スキャン・FAX・コピーが使えるのはもちろん、A3用紙や大容量用紙トレイが使えるブラザーのインクジェット複合機は、自宅やスモールオフィスで仕事をする人におすすめする製品です。

A4インクジェットプリンターなのに、A3対応の複合機を紹介するには理由があり、この複合機はA3出力が可能な製品なのに、原稿の読み取りサイズがA4までと、ちょっとしたトラップがあるからです。

A4サイズの原稿をA3サイズにしてコピーしたりFAXすることができますが、原稿そのものはA4までの対応となりますので一応簡単に紹介します。
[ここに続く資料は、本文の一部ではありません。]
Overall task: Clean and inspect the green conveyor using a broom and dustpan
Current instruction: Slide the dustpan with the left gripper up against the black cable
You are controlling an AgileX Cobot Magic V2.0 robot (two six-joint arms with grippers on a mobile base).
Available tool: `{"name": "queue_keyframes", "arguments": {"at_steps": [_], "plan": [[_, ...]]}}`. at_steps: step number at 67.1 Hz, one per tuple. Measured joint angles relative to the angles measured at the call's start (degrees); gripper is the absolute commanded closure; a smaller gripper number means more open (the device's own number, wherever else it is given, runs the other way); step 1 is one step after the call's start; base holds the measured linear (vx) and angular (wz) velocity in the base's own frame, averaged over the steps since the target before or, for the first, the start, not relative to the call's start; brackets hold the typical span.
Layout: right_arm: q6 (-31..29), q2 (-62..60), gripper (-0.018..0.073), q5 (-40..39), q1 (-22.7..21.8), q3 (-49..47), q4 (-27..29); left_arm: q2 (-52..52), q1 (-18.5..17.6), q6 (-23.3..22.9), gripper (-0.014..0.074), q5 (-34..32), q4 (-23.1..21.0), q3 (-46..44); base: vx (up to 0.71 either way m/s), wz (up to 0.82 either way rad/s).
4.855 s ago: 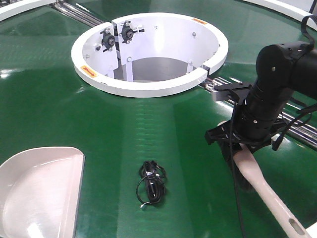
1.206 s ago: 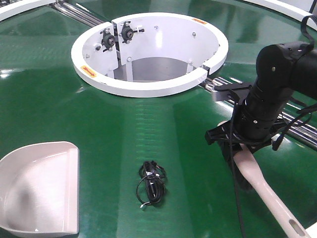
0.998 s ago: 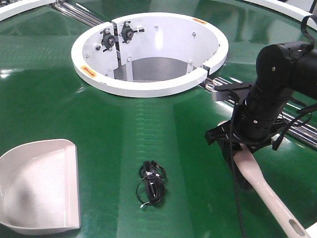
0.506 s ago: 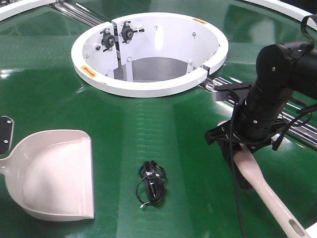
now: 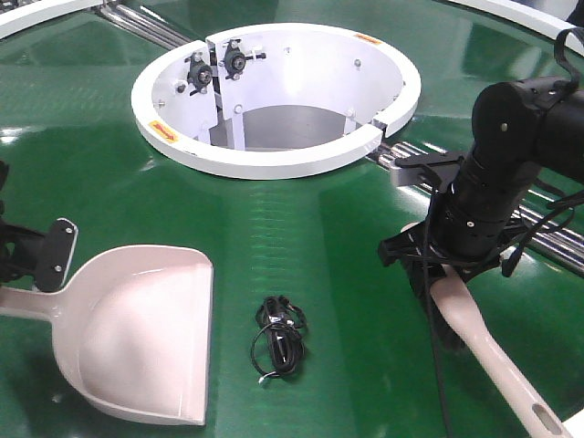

ブラザーの複合機はインクジェットなので、家でちょっとした仕事やFAXの送受信を多くするには丁度よい製品です。

ただし、どのメーカーの複合機はインクのメンテナンスボックスの交換という罠があるので、インクジェット複合機は使い捨て感覚でお使いになるのが一番です。

A4のインクジェットプリンターと比べるとかなり大きいですが、ブラザーの複合機がセットアップや使い勝手などをトータルで考えると、最も使いやすいという印象でした。

こちらは大容量の用紙トレイが2段ついている製品ですが、高さがある分存在感を感じてしまいます。

大容量用紙トレイが1段モデルになると少し控えめな存在になりますので、設置スペースの高さや見た目の大きさが気になる方は、こちらの製品をお選びください。

電話機の子機が付属していないモデルもありますが、FAX対応製品であれば電話線の差込口がついていますので、外付けで受話器を取り付けることもできます。